■ **To do**: Each entry that follows should be retyped exactly.

***** Data *****

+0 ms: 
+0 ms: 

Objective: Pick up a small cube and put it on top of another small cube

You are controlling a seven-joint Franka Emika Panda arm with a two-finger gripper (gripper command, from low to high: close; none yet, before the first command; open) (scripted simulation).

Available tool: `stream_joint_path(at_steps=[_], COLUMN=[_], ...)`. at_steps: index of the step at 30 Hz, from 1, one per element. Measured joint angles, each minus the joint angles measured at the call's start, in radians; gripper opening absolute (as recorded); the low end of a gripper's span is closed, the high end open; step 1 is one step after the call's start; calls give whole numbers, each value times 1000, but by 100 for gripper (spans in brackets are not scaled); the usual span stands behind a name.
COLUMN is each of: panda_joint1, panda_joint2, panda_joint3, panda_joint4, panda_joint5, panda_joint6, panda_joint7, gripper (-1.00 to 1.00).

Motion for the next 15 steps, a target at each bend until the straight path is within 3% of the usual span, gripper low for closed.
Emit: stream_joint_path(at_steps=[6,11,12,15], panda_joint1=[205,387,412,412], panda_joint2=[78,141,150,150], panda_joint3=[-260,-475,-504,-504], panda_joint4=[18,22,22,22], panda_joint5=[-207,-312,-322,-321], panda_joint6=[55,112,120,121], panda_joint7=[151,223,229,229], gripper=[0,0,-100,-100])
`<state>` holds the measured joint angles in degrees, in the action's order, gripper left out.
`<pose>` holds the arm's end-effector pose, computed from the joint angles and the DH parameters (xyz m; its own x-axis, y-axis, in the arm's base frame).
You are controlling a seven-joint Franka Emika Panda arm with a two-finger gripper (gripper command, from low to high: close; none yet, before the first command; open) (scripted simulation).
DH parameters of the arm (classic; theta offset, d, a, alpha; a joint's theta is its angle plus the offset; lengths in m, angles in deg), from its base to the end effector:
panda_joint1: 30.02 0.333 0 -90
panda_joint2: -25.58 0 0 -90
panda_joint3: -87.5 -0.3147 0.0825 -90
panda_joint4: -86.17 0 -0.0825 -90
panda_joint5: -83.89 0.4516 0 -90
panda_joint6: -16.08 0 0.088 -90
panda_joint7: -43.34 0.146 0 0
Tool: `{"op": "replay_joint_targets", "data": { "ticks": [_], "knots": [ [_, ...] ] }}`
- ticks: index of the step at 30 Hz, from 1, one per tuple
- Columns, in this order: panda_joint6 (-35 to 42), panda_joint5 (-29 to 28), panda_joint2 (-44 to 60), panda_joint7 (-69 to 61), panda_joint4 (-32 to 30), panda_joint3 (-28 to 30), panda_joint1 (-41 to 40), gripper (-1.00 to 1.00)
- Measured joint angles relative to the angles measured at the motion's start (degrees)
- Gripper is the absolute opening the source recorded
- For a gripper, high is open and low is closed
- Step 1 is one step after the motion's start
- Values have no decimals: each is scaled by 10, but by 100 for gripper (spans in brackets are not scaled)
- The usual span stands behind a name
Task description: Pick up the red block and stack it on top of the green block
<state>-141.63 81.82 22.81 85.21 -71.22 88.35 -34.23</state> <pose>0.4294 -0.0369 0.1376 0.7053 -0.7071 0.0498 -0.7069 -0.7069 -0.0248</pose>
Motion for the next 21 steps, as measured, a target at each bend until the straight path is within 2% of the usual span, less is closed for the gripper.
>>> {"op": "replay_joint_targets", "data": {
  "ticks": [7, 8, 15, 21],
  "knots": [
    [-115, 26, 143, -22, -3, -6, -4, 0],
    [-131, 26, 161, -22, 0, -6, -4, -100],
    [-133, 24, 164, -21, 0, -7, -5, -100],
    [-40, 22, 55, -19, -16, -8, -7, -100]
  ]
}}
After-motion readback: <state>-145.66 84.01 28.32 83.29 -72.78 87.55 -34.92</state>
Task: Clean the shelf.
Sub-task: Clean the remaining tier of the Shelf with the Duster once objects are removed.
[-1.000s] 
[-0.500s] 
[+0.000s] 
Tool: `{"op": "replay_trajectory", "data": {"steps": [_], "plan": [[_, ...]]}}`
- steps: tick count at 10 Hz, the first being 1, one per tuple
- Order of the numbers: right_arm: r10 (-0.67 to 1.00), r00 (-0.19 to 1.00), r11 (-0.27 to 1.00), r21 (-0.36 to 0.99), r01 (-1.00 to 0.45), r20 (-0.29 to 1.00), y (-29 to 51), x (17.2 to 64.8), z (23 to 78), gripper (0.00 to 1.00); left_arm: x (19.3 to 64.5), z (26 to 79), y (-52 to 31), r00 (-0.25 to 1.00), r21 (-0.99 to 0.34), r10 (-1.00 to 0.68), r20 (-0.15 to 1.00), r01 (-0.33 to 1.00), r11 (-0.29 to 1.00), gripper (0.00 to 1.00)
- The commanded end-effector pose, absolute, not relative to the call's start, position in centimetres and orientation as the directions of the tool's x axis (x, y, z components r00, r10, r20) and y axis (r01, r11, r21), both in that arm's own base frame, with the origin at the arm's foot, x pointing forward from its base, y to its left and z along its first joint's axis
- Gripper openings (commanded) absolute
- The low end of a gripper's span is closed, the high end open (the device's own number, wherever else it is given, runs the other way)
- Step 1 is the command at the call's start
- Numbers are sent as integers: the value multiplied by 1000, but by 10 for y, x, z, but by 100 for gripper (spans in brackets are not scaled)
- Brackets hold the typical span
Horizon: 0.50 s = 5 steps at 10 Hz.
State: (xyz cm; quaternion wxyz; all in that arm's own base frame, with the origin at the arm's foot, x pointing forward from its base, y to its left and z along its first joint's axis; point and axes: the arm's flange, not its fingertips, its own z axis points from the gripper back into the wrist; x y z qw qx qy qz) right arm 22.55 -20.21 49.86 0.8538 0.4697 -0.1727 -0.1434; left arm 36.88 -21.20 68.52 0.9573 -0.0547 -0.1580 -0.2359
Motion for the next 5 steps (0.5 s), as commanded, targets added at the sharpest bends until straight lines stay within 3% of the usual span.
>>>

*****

■ **Response below**:
+0 ms: 
+0 ms: 

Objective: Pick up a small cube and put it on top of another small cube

You are controlling a seven-joint Franka Emika Panda arm with a two-finger gripper (gripper command, from low to high: close; none yet, before the first command; open) (scripted simulation).

Available tool: `stream_joint_path(at_steps=[_], COLUMN=[_], ...)`. at_steps: index of the step at 30 Hz, from 1, one per element. Measured joint angles, each minus the joint angles measured at the call's start, in radians; gripper opening absolute (as recorded); the low end of a gripper's span is closed, the high end open; step 1 is one step after the call's start; calls give whole numbers, each value times 1000, but by 100 for gripper (spans in brackets are not scaled); the usual span stands behind a name.
COLUMN is each of: panda_joint1, panda_joint2, panda_joint3, panda_joint4, panda_joint5, panda_joint6, panda_joint7, gripper (-1.00 to 1.00).

Motion for the next 15 steps, a target at each bend until the straight path is within 3% of the usual span, gripper low for closed.
Emit: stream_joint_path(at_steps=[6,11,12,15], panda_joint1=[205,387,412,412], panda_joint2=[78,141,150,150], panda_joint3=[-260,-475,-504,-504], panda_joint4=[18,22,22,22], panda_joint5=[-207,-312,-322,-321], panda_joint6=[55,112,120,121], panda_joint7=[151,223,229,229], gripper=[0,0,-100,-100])
`<state>` holds the measured joint angles in degrees, in the action's order, gripper left out.
`<pose>` holds the arm's end-effector pose, computed from the joint angles and the DH parameters (xyz m; its own x-axis, y-axis, in the arm's base frame).
You are controlling a seven-joint Franka Emika Panda arm with a two-finger gripper (gripper command, from low to high: close; none yet, before the first command; open) (scripted simulation).
DH parameters of the arm (classic; theta offset, d, a, alpha; a joint's theta is its angle plus the offset; lengths in m, angles in deg), from its base to the end effector:
panda_joint1: 30.02 0.333 0 -90
panda_joint2: -25.58 0 0 -90
panda_joint3: -87.5 -0.3147 0.0825 -90
panda_joint4: -86.17 0 -0.0825 -90
panda_joint5: -83.89 0.4516 0 -90
panda_joint6: -16.08 0 0.088 -90
panda_joint7: -43.34 0.146 0 0
Tool: `{"op": "replay_joint_targets", "data": { "ticks": [_], "knots": [ [_, ...] ] }}`
- ticks: index of the step at 30 Hz, from 1, one per tuple
- Columns, in this order: panda_joint6 (-35 to 42), panda_joint5 (-29 to 28), panda_joint2 (-44 to 60), panda_joint7 (-69 to 61), panda_joint4 (-32 to 30), panda_joint3 (-28 to 30), panda_joint1 (-41 to 40), gripper (-1.00 to 1.00)
- Measured joint angles relative to the angles measured at the motion's start (degrees)
- Gripper is the absolute opening the source recorded
- For a gripper, high is open and low is closed
- Step 1 is one step after the motion's start
- Values have no decimals: each is scaled by 10, but by 100 for gripper (spans in brackets are not scaled)
- The usual span stands behind a name
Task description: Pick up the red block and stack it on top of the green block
<state>-141.63 81.82 22.81 85.21 -71.22 88.35 -34.23</state> <pose>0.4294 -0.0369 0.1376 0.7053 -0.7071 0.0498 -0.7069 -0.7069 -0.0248</pose>
Motion for the next 21 steps, as measured, a target at each bend until the straight path is within 2% of the usual span, less is closed for the gripper.
>>> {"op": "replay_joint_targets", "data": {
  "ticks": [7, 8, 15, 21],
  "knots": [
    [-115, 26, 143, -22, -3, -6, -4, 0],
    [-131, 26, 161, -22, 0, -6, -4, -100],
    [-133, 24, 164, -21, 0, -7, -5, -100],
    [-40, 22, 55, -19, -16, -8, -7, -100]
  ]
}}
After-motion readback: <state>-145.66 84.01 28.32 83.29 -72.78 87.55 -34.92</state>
Task: Clean the shelf.
Sub-task: Clean the remaining tier of the Shelf with the Duster once objects are removed.
[-1.000s] 
[-0.500s] 
[+0.000s] 
Tool: `{"op": "replay_trajectory", "data": {"steps": [_], "plan": [[_, ...]]}}`
- steps: tick count at 10 Hz, the first being 1, one per tuple
- Order of the numbers: right_arm: r10 (-0.67 to 1.00), r00 (-0.19 to 1.00), r11 (-0.27 to 1.00), r21 (-0.36 to 0.99), r01 (-1.00 to 0.45), r20 (-0.29 to 1.00), y (-29 to 51), x (17.2 to 64.8), z (23 to 78), gripper (0.00 to 1.00); left_arm: x (19.3 to 64.5), z (26 to 79), y (-52 to 31), r00 (-0.25 to 1.00), r21 (-0.99 to 0.34), r10 (-1.00 to 0.68), r20 (-0.15 to 1.00), r01 (-0.33 to 1.00), r11 (-0.29 to 1.00), gripper (0.00 to 1.00)
- The commanded end-effector pose, absolute, not relative to the call's start, position in centimetres and orientation as the directions of the tool's x axis (x, y, z components r00, r10, r20) and y axis (r01, r11, r21), both in that arm's own base frame, with the origin at the arm's foot, x pointing forward from its base, y to its left and z along its first joint's axis
- Gripper openings (commanded) absolute
- The low end of a gripper's span is closed, the high end open (the device's own number, wherever else it is given, runs the other way)
- Step 1 is the command at the call's start
- Numbers are sent as integers: the value multiplied by 1000, but by 10 for y, x, z, but by 100 for gripper (spans in brackets are not scaled)
- Brackets hold the typical span
Horizon: 0.50 s = 5 steps at 10 Hz.
State: (xyz cm; quaternion wxyz; all in that arm's own base frame, with the origin at the arm's foot, x pointing forward from its base, y to its left and z along its first joint's axis; point and axes: the arm's flange, not its fingertips, its own z axis points from the gripper back into the wrist; x y z qw qx qy qz) right arm 22.55 -20.21 49.86 0.8538 0.4697 -0.1727 -0.1434; left arm 36.88 -21.20 68.52 0.9573 -0.0547 -0.1580 -0.2359
Motion for the next 5 steps (0.5 s), as commanded, targets added at the sharpest bends until straight lines stay within 3% of the usual span.
>>>

No more output is given for this exercise.